Tal día como hoy, hace cien años, el mundo empezó a cambiar para siempre: el atentado de Sarajevo dio el pistoletazo a la Gran Guerra, la Primera Guerra Mundial, el punto de no retorno de la humanidad. Se abría así un siglo en el que la Historia se escribiría a sangre y fuego, a horror y hierro. Un siglo en el que los Cuatro Jinetes del Apocalipsis convirtieron a todo el planeta en su hipódromo particular. Un siglo que encontró todo su sentido en el sinsentido de las guerras. Hoy, en resumen, es un centenario para el silencio, para hacérnoslo mirar, para sentir vergüenza.

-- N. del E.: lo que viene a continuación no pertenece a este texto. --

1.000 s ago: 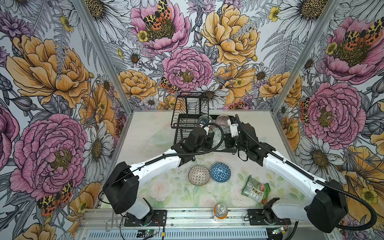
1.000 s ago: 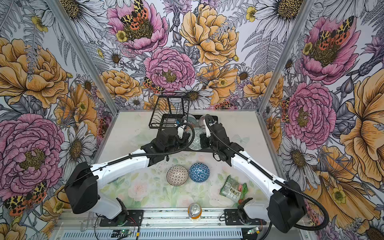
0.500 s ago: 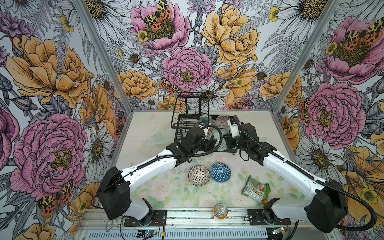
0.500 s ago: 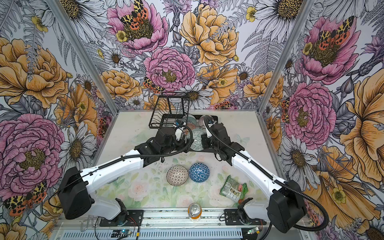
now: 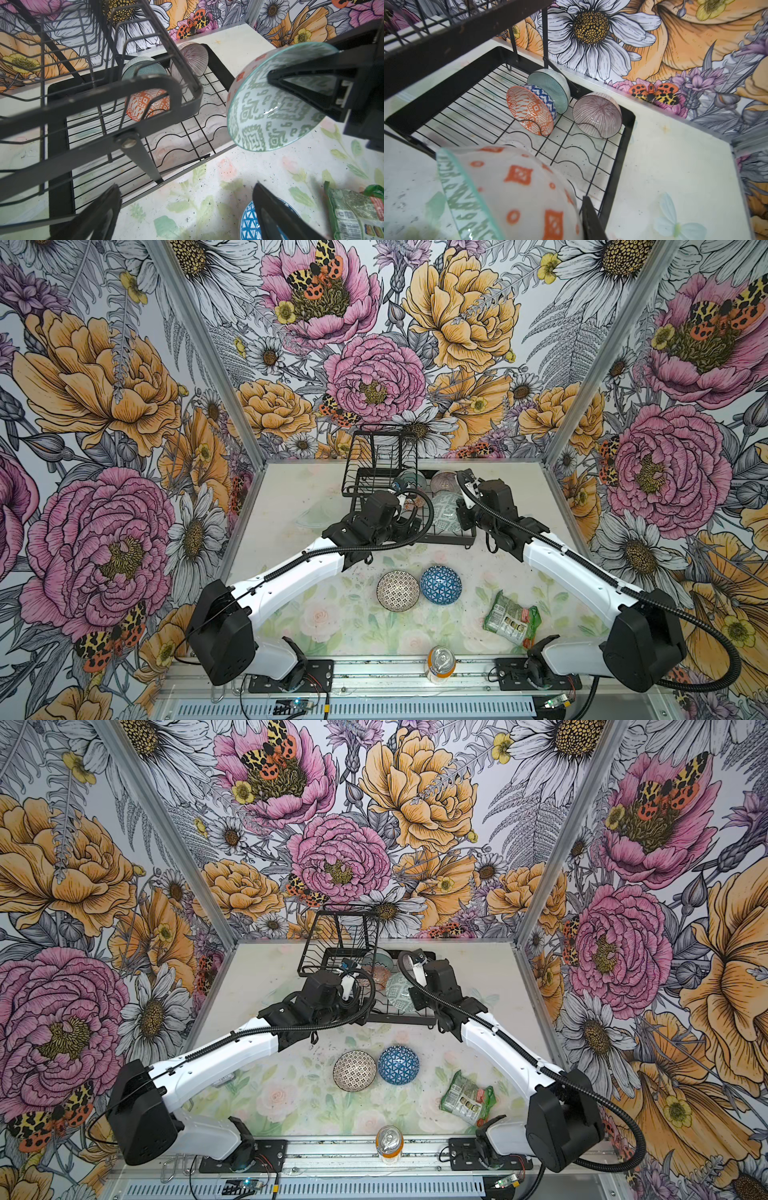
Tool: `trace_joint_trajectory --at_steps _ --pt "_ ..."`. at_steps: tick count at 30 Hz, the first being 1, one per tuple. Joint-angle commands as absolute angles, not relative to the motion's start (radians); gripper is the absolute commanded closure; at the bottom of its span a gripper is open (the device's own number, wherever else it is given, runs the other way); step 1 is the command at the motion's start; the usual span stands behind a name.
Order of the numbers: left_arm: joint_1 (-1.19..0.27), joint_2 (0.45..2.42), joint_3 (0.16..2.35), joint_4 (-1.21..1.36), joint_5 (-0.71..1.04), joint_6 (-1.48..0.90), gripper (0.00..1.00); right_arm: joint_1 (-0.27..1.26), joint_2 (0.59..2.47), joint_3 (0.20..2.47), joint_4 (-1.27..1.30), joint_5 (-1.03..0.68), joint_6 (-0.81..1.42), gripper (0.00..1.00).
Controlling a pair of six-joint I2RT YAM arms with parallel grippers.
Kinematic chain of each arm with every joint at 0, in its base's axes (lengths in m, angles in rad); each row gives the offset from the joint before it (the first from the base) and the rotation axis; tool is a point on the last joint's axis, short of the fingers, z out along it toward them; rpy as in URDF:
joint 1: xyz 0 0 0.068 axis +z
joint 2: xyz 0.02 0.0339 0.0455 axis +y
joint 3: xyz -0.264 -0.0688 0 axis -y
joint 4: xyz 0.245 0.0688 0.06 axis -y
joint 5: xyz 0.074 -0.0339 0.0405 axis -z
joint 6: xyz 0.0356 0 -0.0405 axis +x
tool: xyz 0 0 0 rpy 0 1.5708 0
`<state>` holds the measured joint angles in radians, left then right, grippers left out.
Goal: Load the bowls into the dish rack
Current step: 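Grasp the bowl with the right gripper while the left gripper releases it, then carry the grey-green bowl with the right gripper into the lower rack tier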
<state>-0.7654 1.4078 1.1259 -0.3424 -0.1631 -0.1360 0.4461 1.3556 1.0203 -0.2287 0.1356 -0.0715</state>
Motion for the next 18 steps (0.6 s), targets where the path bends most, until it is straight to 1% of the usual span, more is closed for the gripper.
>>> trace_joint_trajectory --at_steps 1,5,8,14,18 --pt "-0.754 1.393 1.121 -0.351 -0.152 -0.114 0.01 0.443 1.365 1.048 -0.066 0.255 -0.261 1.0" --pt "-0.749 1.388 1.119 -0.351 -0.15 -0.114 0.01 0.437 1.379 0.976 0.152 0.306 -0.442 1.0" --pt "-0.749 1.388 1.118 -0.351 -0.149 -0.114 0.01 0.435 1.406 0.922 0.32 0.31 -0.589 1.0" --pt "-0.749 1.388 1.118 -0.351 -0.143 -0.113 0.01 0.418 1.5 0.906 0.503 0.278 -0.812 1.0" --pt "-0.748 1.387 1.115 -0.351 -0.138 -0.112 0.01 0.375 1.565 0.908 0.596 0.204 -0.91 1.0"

Por eso, hoy no hablaré de las guerras grandes: las canónicas, las que ocupan titulares, las que engordan estadísticas, las que se clavan en las retinas, las que quedan para la Historia, las que preocupan, las que interesan o las que se olvidan. Hoy quiero hablar de otras guerras que también marcan vidas y son tan capaces de destruirlas como de engrandecerlas. Guerras íntimas, personales, perdidas en el anonimato, conocidas sólo por los propios afectados. Guerras que pueden durar días, semanas, meses, años o toda una vida. Guerras en las que los héroes no son premiados con medallas. Guerras que libran personas y no ejércitos. Guerras con o sin vencedores pero siempre con daños colaterales. Guerras distintas pero jamás distantes. Guerras con sus miserias y sus grandezas, con sus héroes y villanos pero sin banderas ni jóvenes camino del matadero ni líderes especulando como titiriteros. Guerras buscadas o imprevistas pero irrenunciables siempre. Guerras cuyos campos de batalla quedan cartografiados por nuestros recuerdos y sentimientos.

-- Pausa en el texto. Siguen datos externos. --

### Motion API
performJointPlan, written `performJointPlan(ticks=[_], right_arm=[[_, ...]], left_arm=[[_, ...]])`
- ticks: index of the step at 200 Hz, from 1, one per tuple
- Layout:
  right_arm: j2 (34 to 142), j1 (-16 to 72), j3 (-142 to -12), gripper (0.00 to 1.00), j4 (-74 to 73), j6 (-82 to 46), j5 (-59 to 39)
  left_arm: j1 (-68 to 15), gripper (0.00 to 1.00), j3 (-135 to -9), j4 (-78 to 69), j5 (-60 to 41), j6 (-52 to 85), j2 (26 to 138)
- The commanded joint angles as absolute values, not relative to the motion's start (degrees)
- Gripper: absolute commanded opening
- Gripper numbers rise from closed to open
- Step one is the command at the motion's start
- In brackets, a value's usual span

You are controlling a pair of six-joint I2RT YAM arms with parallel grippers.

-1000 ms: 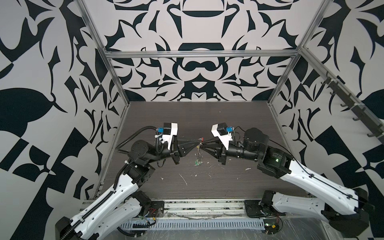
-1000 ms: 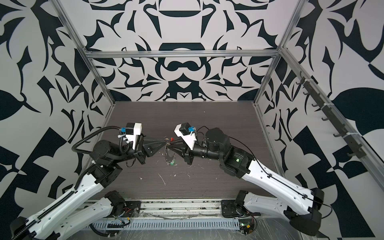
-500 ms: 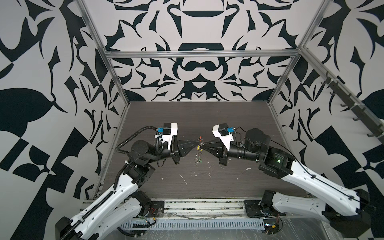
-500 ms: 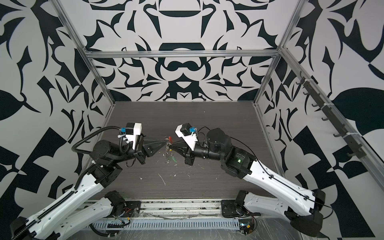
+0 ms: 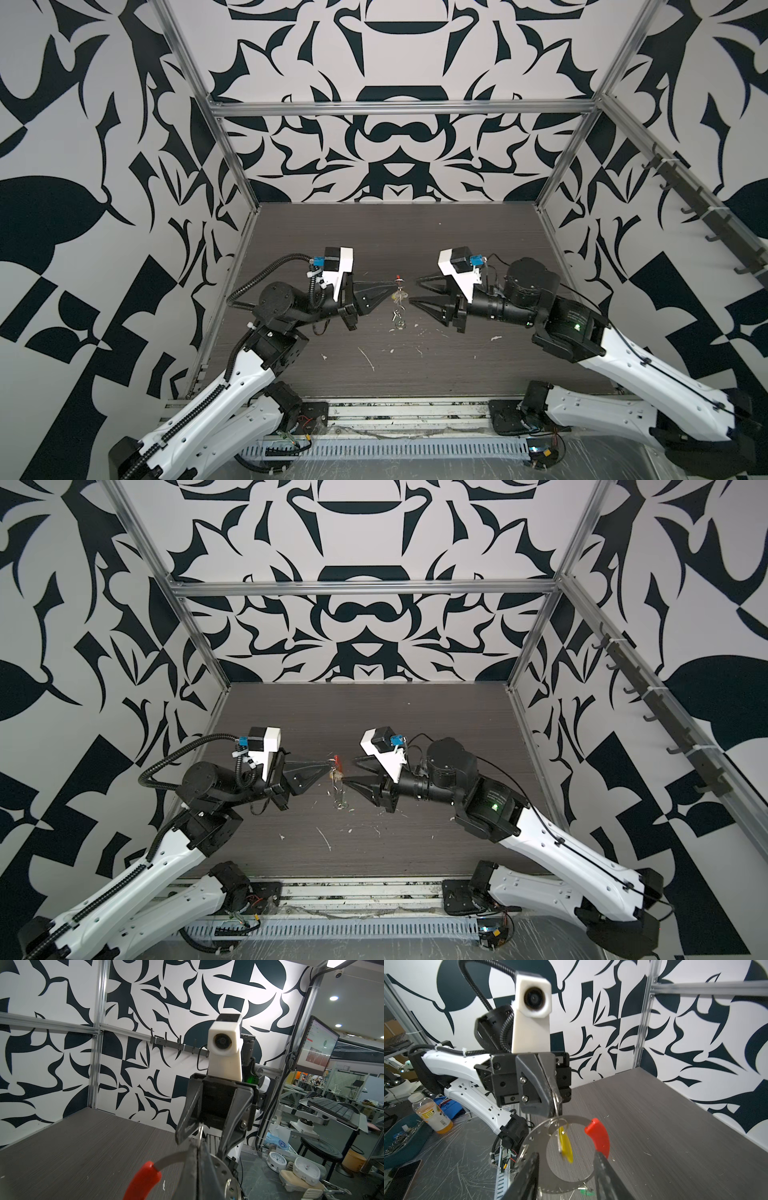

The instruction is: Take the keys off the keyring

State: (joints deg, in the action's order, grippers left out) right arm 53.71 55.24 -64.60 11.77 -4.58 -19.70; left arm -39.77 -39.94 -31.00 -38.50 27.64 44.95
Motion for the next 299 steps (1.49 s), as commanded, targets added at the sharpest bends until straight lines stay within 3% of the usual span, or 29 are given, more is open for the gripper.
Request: performJointPlan(ticks=[1, 57, 152, 182, 200, 213, 299], right_arm=[[53.04, 55.46, -66.98, 0.45, 6.02, -5.53, -19.82], [56.83, 55.42, -69.76, 0.4, 5.18, -6.11, -25.45], [57.83, 55.39, -70.22, 0.0, 5.96, -6.51, -26.59], [57.74, 55.28, -71.32, 0.0, 8.82, -5.74, -25.97], [57.98, 54.86, -73.42, 0.0, 13.57, -3.83, -25.67], [58.8, 54.08, -75.98, 0.0, 18.45, -2.17, -25.75], [66.98, 47.46, -87.17, 0.0, 38.28, 5.28, -39.37]], left_arm=[[-39.9, 0.0, -40.73, -32.0, -39.63, 27.86, 44.12], [-39.9, 0.0, -40.81, -32.0, -40.61, 28.12, 44.21], [-39.9, 0.0, -40.79, -31.95, -40.61, 28.35, 44.49], [-39.9, 0.0, -41.33, -30.35, -40.05, 28.57, 44.32], [-39.9, 0.28, -41.44, -27.67, -38.91, 27.68, 43.24], [-39.9, 0.37, -41.92, -24.16, -37.98, 26.44, 42.47], [-39.9, 0.39, -46.92, -12.38, -38.94, 21.92, 44.41]])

Y quiero hablar de ello porque no deja de ser curioso el magnetismo y la atención que despiertan las grandes guerras mientras se pasa por alto o se minusvalora el alcance y la huella que dejan en nosotros esas otras guerras, las pequeñas, las mundanas, las cotidianas, las personales. Guerras como la de sacar adelante una familia con el viento en contra. O la de mantener en pie una relación cuando la vida se vuelve tormenta. O la de luchar por conseguir algo o a alguien que te da el sentido necesario para sentirte vivo. O la de aguantar en un trabajo en el que alguien está dispuesto a hacerte la vida imposible. O la de proteger la dignidad de quienes quieren quitártela sin saber lo que es. O la de preservar la cordura en un mundo en el que la más repugnante demencia está en lo alto de la pirámide alimentaria. O la de no hundirse en la desesperación cuando lo fácil sería tirar la toalla. O la de dar un paso más cuando crees que ya no te quedan más pasos por dar. O la de conservar la educación cuando lo más eficaz es mandar a alguien a tomar por el culo sin billete de vuelta. O la de aferrarse a las palabras cuando lo más sencillo sería dejar que hablen las contusiones. O la de resistirse a la venganza para no convertirse en alguien tan miserable como tu enemigo. O la de seguir apostando por tus sueños e ideas en un mundo lleno de renuncia y resignación. O la de defender a los tuyos de quienes no lo son. O la de encontrar tu identidad en una sociedad alérgica a la disidencia...y tantas otras guerras que se podrían resumir en una sola: la pequeña gran guerra de ser feliz.
Guerras que posiblemente nadie más que tú recuerde; quizás porque tú seas la única persona que no puede permitirse olvidarlas, tal vez porque, más que las victorias y las derrotas, son las guerras que libramos, las causas por las que luchamos y los enemigos contra quienes luchamos los que nos definen y moldean silenciosa, implacable y diariamente. Y eso no hace falta ningún aniversario para recordarlo.